First Lady of Guam
- In role April 20, 1940 – December 10, 1941
- Governor: George McMillin

Personal details
- Died: 1968
- Spouse: George McMillin
- Children: 1
- Occupation: First Lady of Guam
- Other names: Annabel Parlett, Annabel P. McMillin

= Annabel Parlett McMillin =

American First Lady of Guam

Annabel Parlett McMillin	 is an American former First Lady of Guam.

== Early life ==
McMillin's parents are Mr. and Mrs. David O. Parlett.

== Career ==
In 1940, when George McMillin was appointed the military Governor of Guam, McMillin became the First Lady of Guam on April 20, 1940, until December 10, 1941.

On November 12, 1943, McMillin sponsored the launching of USS Guam (CB-2) in Camden, New Jersey.

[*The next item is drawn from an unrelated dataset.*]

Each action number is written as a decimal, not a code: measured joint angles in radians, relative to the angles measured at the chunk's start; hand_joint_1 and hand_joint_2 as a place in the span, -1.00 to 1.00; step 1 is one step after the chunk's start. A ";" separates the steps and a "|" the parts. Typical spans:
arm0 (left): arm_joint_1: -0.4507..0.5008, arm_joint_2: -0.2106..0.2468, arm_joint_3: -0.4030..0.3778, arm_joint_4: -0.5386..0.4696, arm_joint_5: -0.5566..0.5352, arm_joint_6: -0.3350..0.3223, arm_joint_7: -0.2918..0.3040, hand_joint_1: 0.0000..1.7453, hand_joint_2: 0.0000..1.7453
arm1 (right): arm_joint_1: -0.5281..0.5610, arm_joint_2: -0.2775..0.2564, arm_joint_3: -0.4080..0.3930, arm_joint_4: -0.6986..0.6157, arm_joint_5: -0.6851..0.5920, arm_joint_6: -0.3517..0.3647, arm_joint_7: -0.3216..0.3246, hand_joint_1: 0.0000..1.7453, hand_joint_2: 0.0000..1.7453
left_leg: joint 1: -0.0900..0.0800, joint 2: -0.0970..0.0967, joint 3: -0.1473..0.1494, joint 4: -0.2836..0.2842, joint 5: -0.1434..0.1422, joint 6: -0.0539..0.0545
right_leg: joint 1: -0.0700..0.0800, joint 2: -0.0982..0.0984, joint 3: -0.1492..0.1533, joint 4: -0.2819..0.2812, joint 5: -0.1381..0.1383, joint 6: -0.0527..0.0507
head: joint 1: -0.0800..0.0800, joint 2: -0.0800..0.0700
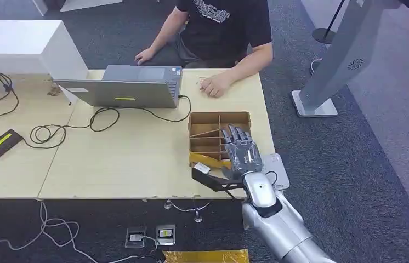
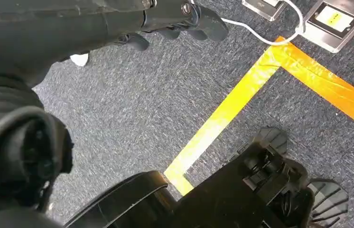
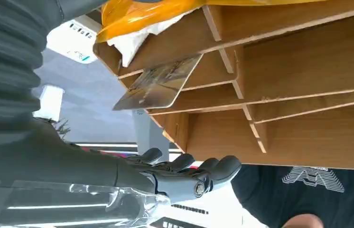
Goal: Pass the card to the sensor for recognition and then transmit it.
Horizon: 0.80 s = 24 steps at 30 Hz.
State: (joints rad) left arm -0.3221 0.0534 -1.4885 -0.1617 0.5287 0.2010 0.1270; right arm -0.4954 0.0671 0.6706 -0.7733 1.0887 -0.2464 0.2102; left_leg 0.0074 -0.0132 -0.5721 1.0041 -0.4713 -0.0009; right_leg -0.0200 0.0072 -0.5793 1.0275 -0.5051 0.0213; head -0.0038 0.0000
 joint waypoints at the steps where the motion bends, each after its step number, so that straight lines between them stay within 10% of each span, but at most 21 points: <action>1: 0.000 0.000 0.000 0.000 0.000 0.000 0.000 -1.00 -1.00 | -0.001 0.000 0.000 0.003 0.004 0.000 0.000 -1.00 1.00 | 0.000 0.000 0.000 0.000 0.000 0.000 | 0.000 0.000 0.000 0.000 0.000 0.000 | 0.000 0.000; 2: -0.001 0.000 0.000 0.000 0.000 0.000 0.000 -1.00 -1.00 | -0.002 0.000 0.000 0.006 0.008 0.001 0.000 -0.70 1.00 | 0.000 0.000 0.000 0.000 0.000 0.000 | 0.000 0.000 0.000 0.000 0.000 0.000 | 0.000 0.000; 3: -0.001 0.000 0.000 0.000 0.000 0.000 0.000 -1.00 -1.00 | -0.003 0.000 0.000 0.009 0.010 0.002 -0.002 0.94 1.00 | 0.000 0.000 0.000 0.000 0.000 0.000 | 0.000 0.000 0.000 0.000 0.000 0.000 | 0.000 0.000; 24: -0.002 0.000 0.000 0.000 -0.009 0.000 0.001 -1.00 -1.00 | -0.008 0.007 0.000 0.031 0.033 0.027 -0.007 1.00 1.00 | 0.000 0.000 0.000 0.000 0.000 0.000 | 0.000 0.000 0.000 0.000 0.000 0.000 | 0.000 0.000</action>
State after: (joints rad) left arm -0.3242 0.0530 -1.4885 -0.1614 0.5196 0.2010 0.1282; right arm -0.5036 0.0744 0.6703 -0.7420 1.1219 -0.2193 0.2029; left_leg 0.0074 -0.0131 -0.5719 1.0042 -0.4713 -0.0009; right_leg -0.0200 0.0072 -0.5793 1.0275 -0.5051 0.0213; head -0.0038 0.0000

In May 1945, McMillin sponsored the launching of SS American Victory at California Shipbuilding Corporation in Los Angeles Harbor, California. McMillin's daughter was a matron of honor at the launching.

== Personal life ==
On October 23, 1912, McMillin married George McMillin, who became a Naval Governor of Guam, at her parents' home in Annapolis, Maryland. They have one daughter, Anne. In December 1941, McMillin's husband surrendered to the Japanese and became a prisoner of war.
McMillin and her family lived in places including Long Beach, California and Guam.

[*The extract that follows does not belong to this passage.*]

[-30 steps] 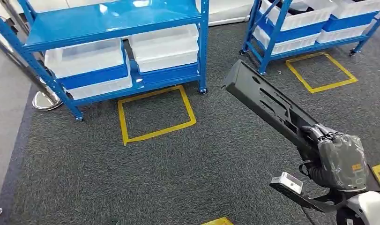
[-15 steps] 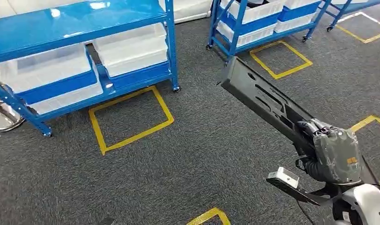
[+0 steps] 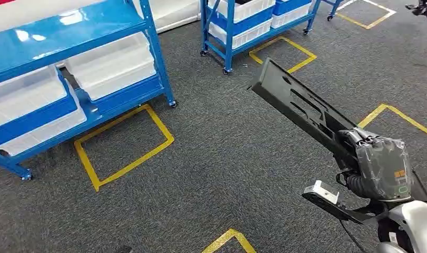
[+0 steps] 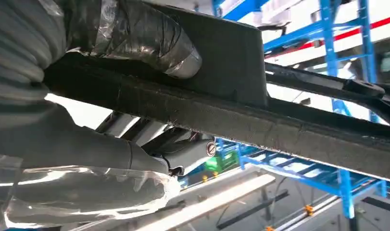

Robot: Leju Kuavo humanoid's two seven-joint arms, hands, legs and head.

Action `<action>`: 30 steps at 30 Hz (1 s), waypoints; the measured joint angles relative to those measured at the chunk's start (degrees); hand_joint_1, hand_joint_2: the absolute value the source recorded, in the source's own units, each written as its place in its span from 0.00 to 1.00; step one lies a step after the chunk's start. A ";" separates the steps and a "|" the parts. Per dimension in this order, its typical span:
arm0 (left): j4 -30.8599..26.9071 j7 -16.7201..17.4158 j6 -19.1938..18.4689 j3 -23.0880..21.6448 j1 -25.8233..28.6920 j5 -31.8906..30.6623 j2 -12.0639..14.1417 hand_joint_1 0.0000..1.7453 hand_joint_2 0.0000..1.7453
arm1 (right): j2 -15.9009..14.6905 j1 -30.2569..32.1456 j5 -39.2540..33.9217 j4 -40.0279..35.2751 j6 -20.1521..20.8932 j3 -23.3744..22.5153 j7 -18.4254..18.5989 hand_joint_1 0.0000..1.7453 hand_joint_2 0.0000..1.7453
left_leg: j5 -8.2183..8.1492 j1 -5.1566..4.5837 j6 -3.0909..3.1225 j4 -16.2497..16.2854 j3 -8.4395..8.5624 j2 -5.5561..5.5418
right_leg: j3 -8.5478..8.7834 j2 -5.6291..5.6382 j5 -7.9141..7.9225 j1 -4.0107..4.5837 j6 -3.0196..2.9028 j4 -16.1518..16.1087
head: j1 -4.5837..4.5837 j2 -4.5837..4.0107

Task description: Take the parts from the cabinet and place them on the table.

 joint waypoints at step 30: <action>0.07 -1.18 -0.98 -0.28 -0.28 -0.55 -0.57 0.00 1.00 | -18.47 25.38 -0.46 -10.60 -2.10 -28.94 -2.64 1.00 1.00 | -3.31 -0.51 0.81 3.20 -0.48 0.12 | -0.10 -0.56 0.23 -0.03 0.55 -0.36 | 0.13 0.00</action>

McMillin's daughter Anne attended Mrs. Porter's School for Girls in Long Beach, California, the American School in Guam, and the Long Beach Junior College for one semester. In 1942, she won a partial scholarship to Ogontz Junior College in Pennsylvania.

In 1968, McMillin died. McMillin is interred at Forest Lawn Memorial Park in Cypress, California.